When a line in the material contains the word "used", copy it.

======== Data for analysis

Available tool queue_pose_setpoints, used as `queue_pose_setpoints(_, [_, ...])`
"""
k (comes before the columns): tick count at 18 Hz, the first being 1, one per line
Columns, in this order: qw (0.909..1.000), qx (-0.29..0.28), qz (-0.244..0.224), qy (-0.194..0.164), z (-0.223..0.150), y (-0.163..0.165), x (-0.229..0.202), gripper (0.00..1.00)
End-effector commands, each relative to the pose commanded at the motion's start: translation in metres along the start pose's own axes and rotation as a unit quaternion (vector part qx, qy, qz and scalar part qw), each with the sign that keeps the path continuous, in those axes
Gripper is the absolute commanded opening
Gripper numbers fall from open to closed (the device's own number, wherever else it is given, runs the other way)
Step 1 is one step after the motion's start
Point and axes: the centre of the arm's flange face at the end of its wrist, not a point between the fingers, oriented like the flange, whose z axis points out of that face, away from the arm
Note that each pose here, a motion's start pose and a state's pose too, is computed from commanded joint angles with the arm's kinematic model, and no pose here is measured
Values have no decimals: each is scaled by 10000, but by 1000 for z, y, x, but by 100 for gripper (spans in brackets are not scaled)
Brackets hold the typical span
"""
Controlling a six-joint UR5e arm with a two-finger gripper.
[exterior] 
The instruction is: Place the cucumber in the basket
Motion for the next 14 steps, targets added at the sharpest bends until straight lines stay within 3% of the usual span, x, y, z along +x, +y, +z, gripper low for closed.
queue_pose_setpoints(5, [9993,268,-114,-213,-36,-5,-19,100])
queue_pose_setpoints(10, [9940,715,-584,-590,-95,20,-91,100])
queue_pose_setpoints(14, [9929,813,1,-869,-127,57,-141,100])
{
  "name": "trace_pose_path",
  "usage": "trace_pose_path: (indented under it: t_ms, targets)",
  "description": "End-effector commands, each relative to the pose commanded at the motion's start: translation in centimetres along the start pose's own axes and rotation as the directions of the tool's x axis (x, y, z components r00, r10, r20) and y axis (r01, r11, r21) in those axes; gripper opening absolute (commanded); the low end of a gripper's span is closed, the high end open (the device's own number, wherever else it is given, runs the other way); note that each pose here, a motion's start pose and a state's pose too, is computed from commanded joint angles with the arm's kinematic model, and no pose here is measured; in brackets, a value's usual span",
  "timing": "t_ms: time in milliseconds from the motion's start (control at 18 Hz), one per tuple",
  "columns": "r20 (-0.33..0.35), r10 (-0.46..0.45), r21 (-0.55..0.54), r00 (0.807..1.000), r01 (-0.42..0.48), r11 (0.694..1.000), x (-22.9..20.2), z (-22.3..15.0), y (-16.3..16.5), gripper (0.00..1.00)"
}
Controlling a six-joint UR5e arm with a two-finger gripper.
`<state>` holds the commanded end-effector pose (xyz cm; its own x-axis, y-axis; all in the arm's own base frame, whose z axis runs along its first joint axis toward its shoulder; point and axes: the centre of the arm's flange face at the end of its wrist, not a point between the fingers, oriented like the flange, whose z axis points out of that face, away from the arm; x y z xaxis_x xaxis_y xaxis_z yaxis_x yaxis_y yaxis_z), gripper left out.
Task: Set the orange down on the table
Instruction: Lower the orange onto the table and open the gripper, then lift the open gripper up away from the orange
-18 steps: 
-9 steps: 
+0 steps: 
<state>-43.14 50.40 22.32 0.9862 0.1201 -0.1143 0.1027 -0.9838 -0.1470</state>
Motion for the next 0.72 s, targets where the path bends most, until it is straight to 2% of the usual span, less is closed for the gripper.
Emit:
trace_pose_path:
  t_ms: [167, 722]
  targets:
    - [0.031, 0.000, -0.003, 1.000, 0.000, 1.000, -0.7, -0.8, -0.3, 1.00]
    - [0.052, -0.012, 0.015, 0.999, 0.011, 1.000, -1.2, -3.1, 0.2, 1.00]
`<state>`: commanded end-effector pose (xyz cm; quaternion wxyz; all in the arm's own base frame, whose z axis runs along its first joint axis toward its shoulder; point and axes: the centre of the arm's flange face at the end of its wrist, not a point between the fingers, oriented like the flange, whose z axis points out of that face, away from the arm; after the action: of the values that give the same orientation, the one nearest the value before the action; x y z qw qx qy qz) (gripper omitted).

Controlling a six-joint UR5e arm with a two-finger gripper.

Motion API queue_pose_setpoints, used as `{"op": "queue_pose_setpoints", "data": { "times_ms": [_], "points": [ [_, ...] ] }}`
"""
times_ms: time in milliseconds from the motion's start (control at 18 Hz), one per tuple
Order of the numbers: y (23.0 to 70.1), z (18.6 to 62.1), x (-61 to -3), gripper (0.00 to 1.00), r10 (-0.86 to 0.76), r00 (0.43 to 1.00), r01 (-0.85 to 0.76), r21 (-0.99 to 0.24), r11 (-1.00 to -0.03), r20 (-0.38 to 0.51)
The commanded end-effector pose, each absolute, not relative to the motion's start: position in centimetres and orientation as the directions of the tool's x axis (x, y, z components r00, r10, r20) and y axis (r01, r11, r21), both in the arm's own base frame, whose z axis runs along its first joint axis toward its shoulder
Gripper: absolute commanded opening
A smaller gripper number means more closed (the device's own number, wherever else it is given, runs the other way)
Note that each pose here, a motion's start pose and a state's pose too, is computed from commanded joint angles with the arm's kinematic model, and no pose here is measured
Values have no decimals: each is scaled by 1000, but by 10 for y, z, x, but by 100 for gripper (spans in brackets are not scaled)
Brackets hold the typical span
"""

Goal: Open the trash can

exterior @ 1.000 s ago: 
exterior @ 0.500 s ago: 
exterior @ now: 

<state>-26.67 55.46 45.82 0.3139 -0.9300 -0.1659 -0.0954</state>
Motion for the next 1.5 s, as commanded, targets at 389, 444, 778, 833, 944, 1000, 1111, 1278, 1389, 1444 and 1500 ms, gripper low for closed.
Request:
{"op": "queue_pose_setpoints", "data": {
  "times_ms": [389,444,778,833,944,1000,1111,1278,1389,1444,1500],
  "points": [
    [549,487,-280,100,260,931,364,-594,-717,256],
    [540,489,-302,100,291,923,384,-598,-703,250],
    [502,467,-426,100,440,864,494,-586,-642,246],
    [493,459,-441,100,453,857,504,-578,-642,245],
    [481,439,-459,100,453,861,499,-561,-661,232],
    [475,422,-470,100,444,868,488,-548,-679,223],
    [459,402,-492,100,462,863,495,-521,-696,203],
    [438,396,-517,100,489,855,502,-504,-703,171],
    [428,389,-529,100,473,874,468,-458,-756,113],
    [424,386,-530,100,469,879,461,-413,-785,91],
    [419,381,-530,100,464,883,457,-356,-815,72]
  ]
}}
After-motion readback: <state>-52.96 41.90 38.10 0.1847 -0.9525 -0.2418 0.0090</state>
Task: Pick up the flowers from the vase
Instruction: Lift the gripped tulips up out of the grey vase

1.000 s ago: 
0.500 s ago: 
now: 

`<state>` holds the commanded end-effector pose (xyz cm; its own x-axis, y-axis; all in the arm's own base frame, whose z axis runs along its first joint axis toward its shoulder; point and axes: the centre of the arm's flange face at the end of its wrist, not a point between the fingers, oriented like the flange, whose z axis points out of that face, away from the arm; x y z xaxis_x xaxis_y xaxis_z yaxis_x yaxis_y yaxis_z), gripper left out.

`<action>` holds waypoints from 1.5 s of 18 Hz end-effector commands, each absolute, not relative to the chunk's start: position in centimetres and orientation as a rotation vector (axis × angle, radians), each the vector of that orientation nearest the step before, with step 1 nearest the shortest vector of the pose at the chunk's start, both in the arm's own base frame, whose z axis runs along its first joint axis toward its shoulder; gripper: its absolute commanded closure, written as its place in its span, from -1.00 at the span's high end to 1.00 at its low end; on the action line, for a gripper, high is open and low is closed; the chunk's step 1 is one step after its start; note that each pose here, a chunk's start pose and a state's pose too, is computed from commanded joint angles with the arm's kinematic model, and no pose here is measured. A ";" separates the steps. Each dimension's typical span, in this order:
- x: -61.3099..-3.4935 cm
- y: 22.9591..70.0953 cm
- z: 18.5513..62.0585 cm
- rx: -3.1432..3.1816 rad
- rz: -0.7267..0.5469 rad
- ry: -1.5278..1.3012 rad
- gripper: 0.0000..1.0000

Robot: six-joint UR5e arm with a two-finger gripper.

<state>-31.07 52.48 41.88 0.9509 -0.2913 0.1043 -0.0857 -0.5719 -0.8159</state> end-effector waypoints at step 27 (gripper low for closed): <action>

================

Answer section
Available tool queue_pose_setpoints, used as `queue_pose_setpoints(_, [_, ...])`
Motion API queue_pose_setpoints, used as `{"op": "queue_pose_setpoints", "data": { "times_ms": [_], "points": [ [_, ...] ] }}`

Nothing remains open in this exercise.